» How to complete this task: Repeat exactly, and only, the lines from the line containing "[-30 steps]" through the last line of the records below, including both.

» Exercise materials:
-*-*-
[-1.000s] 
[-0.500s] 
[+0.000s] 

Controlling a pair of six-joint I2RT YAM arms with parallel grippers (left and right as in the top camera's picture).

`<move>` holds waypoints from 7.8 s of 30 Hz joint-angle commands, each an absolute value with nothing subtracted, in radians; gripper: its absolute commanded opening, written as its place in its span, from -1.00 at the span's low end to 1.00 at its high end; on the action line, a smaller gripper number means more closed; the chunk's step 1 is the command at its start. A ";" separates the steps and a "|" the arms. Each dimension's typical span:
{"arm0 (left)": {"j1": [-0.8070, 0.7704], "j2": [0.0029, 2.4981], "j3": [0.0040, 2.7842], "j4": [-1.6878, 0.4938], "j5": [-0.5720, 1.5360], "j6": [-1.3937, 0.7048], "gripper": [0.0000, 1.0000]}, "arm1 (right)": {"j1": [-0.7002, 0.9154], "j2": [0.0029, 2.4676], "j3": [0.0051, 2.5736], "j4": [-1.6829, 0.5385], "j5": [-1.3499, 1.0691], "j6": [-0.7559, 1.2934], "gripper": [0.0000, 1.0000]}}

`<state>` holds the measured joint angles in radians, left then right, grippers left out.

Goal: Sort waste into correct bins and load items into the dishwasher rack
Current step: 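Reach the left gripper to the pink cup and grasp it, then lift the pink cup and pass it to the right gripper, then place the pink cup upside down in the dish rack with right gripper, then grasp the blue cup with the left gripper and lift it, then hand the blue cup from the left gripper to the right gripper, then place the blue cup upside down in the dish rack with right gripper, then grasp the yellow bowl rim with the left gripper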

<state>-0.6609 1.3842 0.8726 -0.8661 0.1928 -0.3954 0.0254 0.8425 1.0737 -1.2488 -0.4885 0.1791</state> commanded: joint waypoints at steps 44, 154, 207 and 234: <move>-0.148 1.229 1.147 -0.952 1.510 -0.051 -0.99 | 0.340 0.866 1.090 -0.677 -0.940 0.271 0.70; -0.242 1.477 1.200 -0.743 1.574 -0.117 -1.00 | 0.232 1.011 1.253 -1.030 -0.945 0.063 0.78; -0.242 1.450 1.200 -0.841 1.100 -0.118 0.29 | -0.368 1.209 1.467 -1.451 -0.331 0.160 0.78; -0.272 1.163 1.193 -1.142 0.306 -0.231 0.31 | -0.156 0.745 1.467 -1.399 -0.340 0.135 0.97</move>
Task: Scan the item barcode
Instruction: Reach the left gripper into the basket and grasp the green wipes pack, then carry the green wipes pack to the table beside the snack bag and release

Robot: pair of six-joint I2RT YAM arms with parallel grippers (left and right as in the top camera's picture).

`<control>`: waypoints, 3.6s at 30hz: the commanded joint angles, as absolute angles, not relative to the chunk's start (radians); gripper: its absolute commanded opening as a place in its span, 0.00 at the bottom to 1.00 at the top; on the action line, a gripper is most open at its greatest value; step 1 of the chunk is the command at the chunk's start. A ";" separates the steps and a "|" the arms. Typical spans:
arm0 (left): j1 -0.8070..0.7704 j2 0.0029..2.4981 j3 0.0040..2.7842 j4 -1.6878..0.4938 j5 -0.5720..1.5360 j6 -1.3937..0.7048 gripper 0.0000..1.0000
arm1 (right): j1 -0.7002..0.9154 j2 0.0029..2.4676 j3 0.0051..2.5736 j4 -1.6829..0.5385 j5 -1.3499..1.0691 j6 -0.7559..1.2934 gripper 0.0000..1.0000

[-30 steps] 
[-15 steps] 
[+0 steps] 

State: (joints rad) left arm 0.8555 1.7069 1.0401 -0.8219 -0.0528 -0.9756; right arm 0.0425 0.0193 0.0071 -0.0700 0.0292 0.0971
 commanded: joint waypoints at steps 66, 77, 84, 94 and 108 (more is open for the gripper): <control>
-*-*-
» Completed exercise:
[-30 steps] 
[-15 steps] 
[+0 steps] 

State: (joints rad) left arm 0.8555 1.7069 1.0401 -0.8219 -0.0528 -0.9756; right arm 0.0425 0.0193 0.0071 -0.0700 0.0292 0.0971
 commanded: joint waypoints at steps 66, 77, 84, 94 and 108 (more is open for the gripper): <control>

A complete answer has now been given to the exercise.